剛下了樓,進地下場所的時候,一切都很順利。
陸別鶴和他的兄弟們,與這裏的好幾個人都混熟了,見了麵也會打招呼,聊上幾句。
然後輕車熟路的,去各種機器,賭台前,看一眼,玩一會。
他們幾個不動聲色的,從這裏的最外麵,慢慢往裏麵靠近。
那裏並不是隨便什麼人都能進去的。
有專門的人在這裏看場子。
裏麵玩的東西更豐富,要花的錢也更多,不是外麵這圈能相提並論的。
看場子的人認識陸別鶴這群人。
陸別鶴勾搭著其他兄弟的肩膀,嬉笑著朝裏麵走去。
沈涼舟站在他們的中間,低著頭,不動聲色的跟著走進去。
“陸哥,今天又來玩啊。”
“是啊,前幾天一直在輸,總要把麵子給找回來不是?”
陸別鶴語氣輕鬆的和他們調侃,隨手發了幾支煙給他們。
看場子的也沒多阻攔,讓他們進去。
不過。
在看到沈涼舟的時候,朝他指去。
“小兄弟,我們這裏的規矩,是得露臉的,免得混進來什麼人。把口罩帽子摘了就能進去。”
沈涼舟抬眸,朝他們望去,不為所動。
沒想到,他低調混進去,還是沒攔住了。
陸別鶴笑著過去,摟住看場子的那個人:“這是我兄弟,在我那地盤玩膩了,就帶他來你們這玩玩。他剛來不懂規矩,見諒啊。”

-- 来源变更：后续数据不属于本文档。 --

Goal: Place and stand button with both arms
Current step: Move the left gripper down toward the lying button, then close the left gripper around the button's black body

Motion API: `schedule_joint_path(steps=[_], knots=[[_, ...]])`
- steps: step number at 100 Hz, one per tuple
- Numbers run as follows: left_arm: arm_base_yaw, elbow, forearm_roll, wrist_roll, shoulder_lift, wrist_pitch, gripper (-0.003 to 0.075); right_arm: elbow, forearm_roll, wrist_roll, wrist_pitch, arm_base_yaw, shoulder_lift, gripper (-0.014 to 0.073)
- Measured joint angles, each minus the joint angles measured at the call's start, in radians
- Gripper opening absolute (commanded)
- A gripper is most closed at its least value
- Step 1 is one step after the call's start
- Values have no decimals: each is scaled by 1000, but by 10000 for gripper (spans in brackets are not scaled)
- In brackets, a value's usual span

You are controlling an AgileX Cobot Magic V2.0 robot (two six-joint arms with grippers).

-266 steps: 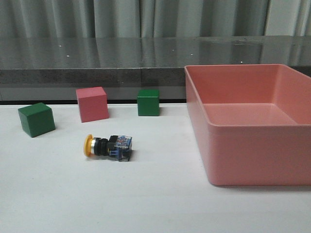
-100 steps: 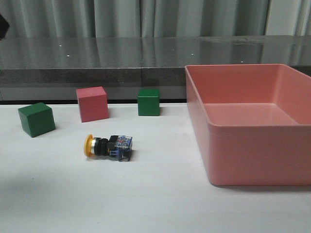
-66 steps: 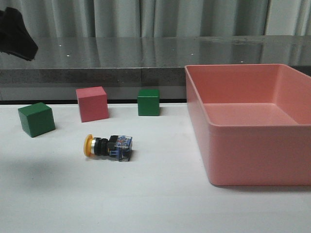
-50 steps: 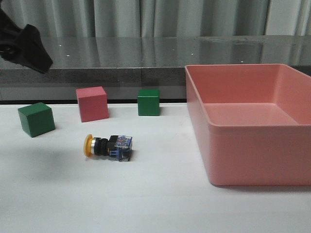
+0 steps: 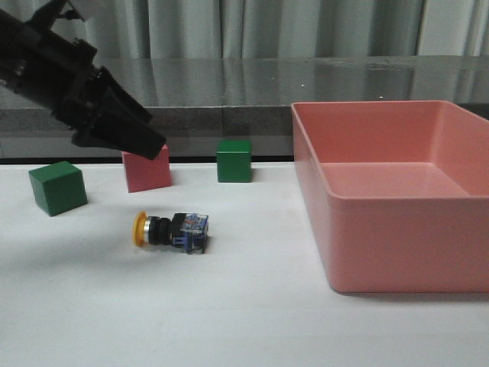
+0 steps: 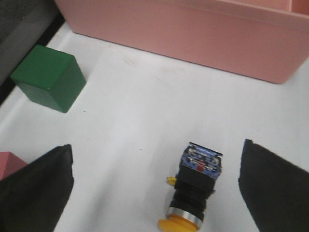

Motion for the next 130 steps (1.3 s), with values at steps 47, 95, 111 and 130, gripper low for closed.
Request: schedule_joint_path(steps=[47, 95, 111, 130], knots=[[4, -1, -27, 134, 106, 21, 597, 0, 0, 0, 0, 0, 0, -62], [4, -1, 95, 166, 159, 59, 597, 0, 0, 0, 0, 0, 0, -62], [4, -1, 103, 166, 159, 59, 597, 0, 0, 0, -2, 0, 0, -62], [-12, -1, 104, 167, 159, 39, 597, 0, 0, 0, -6, 0, 0, -62]])
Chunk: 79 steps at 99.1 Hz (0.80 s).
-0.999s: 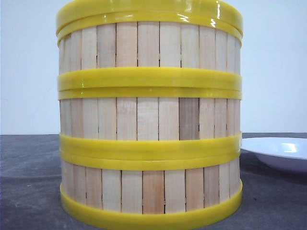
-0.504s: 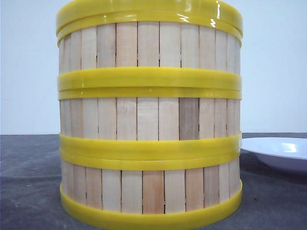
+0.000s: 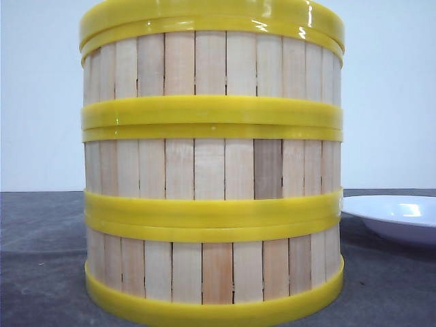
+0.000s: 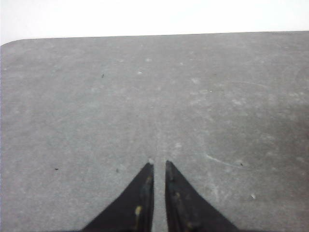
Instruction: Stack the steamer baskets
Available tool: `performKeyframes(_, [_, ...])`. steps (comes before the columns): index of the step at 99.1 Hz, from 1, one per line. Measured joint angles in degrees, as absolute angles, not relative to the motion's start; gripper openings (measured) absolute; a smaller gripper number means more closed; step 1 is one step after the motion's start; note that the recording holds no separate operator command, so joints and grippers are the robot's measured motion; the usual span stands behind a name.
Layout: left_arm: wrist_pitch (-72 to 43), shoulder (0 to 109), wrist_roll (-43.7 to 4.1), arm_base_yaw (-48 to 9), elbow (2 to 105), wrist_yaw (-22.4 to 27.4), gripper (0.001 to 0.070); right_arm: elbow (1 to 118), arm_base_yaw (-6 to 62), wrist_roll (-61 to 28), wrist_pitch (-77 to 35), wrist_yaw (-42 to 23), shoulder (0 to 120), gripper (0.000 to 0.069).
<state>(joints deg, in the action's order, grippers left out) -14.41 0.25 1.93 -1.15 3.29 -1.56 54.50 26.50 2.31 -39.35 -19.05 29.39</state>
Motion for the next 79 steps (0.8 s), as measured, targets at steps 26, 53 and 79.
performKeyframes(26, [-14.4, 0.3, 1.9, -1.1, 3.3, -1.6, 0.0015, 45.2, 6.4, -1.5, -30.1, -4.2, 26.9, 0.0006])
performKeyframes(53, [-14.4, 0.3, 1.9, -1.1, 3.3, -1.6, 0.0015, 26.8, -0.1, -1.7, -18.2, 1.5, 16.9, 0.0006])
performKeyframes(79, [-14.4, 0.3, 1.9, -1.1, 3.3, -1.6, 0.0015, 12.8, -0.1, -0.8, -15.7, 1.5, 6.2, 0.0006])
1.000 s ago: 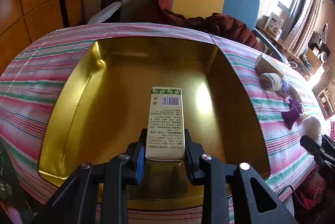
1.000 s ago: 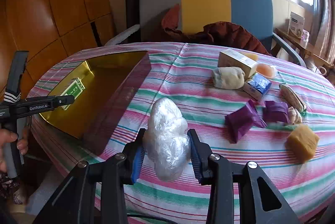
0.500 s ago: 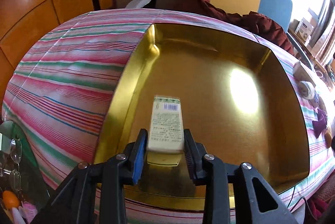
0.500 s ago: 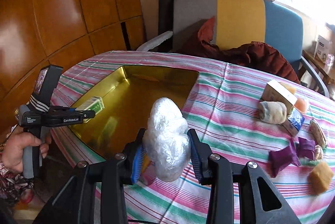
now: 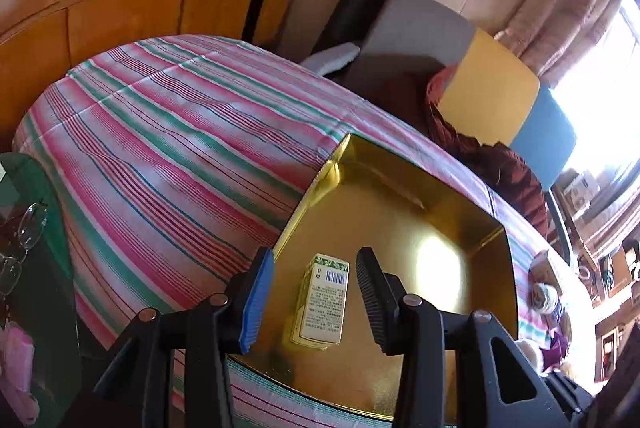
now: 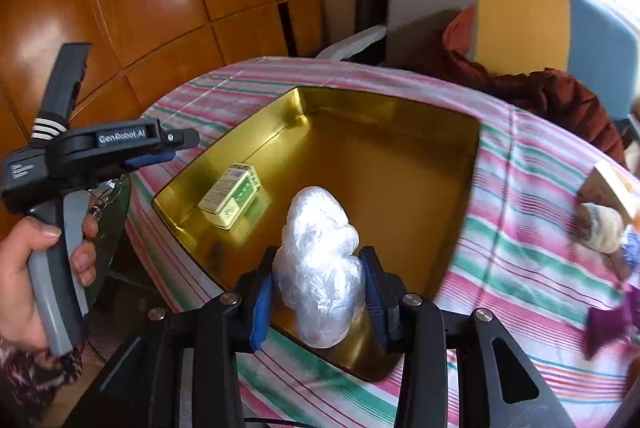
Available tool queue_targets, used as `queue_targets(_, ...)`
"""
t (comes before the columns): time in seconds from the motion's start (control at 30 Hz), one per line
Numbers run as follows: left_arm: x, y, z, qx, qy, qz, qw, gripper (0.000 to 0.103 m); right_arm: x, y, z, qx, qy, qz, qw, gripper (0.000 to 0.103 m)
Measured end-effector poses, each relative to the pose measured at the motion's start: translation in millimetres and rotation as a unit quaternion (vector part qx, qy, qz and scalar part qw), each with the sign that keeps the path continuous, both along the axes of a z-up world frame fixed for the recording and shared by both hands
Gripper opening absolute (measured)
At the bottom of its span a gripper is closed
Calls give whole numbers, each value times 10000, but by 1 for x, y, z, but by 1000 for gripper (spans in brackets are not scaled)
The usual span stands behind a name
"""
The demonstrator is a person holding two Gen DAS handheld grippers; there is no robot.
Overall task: Organize objects
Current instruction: 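Carry the green-white box with the left tool while the right tool carries the plastic bundle to the tray, then open the left tool over the tray while the right tool releases the plastic bundle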
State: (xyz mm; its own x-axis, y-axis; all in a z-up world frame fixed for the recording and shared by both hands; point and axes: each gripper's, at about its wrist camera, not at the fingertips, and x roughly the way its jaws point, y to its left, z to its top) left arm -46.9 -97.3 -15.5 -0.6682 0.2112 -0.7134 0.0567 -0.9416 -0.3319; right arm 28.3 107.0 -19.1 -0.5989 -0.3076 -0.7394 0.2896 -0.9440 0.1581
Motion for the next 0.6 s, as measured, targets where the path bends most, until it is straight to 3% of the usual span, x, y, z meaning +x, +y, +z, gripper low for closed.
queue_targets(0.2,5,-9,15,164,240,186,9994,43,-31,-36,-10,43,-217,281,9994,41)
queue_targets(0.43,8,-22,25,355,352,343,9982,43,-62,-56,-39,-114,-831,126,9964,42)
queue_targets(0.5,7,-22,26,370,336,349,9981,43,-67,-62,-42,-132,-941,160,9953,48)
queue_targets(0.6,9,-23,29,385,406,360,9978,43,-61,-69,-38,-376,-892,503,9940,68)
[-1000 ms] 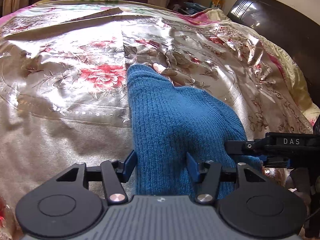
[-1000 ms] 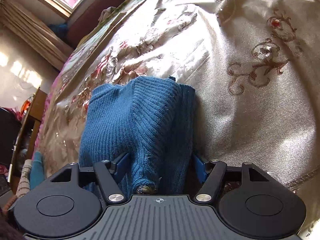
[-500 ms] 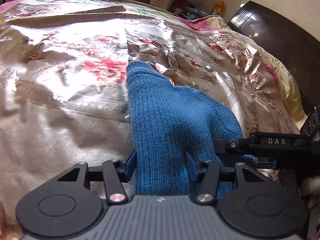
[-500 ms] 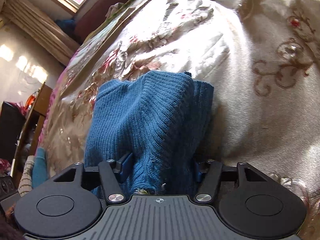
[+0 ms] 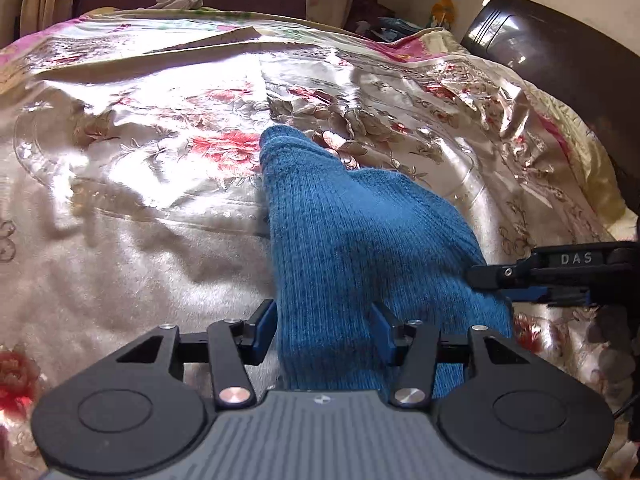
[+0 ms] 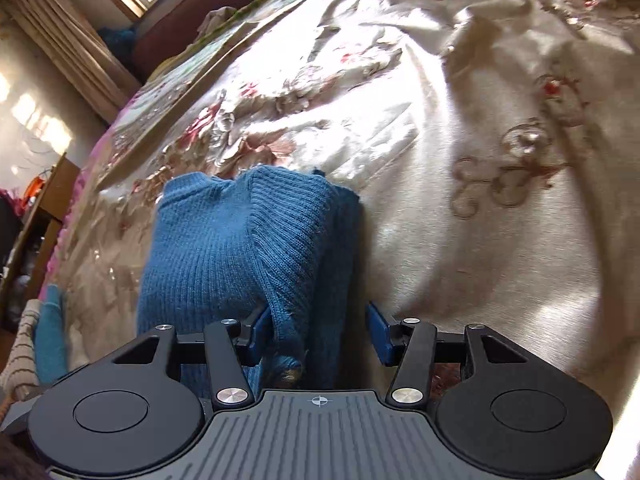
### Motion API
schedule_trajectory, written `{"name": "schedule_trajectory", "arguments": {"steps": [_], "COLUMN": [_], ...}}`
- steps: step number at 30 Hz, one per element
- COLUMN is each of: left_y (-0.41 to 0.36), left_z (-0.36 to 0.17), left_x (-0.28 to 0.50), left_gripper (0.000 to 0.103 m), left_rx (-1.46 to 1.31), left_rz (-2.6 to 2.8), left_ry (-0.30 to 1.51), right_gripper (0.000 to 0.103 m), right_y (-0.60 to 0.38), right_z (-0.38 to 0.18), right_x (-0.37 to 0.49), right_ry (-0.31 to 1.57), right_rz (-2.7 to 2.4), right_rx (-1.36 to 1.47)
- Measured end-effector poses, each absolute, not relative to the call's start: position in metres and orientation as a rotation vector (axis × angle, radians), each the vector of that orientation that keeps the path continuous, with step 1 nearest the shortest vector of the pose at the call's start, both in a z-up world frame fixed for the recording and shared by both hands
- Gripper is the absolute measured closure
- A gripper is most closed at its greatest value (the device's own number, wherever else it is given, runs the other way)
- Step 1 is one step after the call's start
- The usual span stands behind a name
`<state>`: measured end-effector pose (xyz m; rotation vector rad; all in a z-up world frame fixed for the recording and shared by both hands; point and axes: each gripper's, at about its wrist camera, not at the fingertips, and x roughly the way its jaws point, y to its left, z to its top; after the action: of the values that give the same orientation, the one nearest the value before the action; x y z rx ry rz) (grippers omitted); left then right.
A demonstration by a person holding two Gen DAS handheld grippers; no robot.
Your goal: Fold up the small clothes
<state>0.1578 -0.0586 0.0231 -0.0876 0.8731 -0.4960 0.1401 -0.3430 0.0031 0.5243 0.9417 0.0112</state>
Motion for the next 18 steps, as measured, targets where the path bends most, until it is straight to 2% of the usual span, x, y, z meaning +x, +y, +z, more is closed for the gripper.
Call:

“陸哥,我們也不是不讓他進去,最近查得緊,就怕萬一,知道吧?連臉都不敢露,我們還真不敢讓他進去。”
“他臉上有疤,以前被砍過,醜的很。等以後混熟了,肯定摘。”陸別鶴又給他們每人塞了包昂貴的煙,拍了拍自己的臉,“我這張臉,你們總歸看過吧?我和我這麼多兄弟,你們也都看過。大家都是出來混的,真要出事,我們不也跟著遭殃嗎?”
看場子的幾個人看了一眼這些很貴的煙,又有陸別鶴他們做擔保,也就睜一隻眼閉一隻眼的放進去了。
沈涼舟單手抄在口袋裏,另一隻手壓住帽簷,低調的跟著他們進去。
裏麵又是另外一個地方。
場地更大,不局限於賭台上。
甚至連搏擊格鬥都有,玩命的那種。
贏的那方,隻要豁出去,一晚上賺幾十萬很簡單。
但是輸了,那可就不是在醫院住幾天那麼簡單了。
沈涼舟冷冽的目光,從這裏的每個角落,一一掃過。
陸別鶴之前就是當他那裏當老大的。
現在到這裏玩,也和普通的混混待遇不一樣。
他們一群人,直接找到了這裏的地頭蛇。
“張哥,之前和你提到賽車的,就這小子。直接玩大的。”
陸別鶴走到這裏看場子的老大哥前麵,開門見山。
被叫做張哥的人,並不是滿臉橫肉,反而像普通的公司白領。
他眯起精明的眼睛,朝沈涼舟打量:“玩大的?那也要看看你們能不能下賭注。”
“既然是賽車,就直接拿這輛車下注。輸了,送你。”
陸別鶴把沈涼舟那輛跑車鑰匙拿出來,放在桌麵上。
張哥看了一眼,暗自驚訝。
能開這量全球限量版,且並不是對外發售的車,絕對不是普通人。
“陸哥,你開了這口,就沒反悔的餘地了。”
雖然帶他們去見那些在背後出資的人有風險,但張哥還是心動了。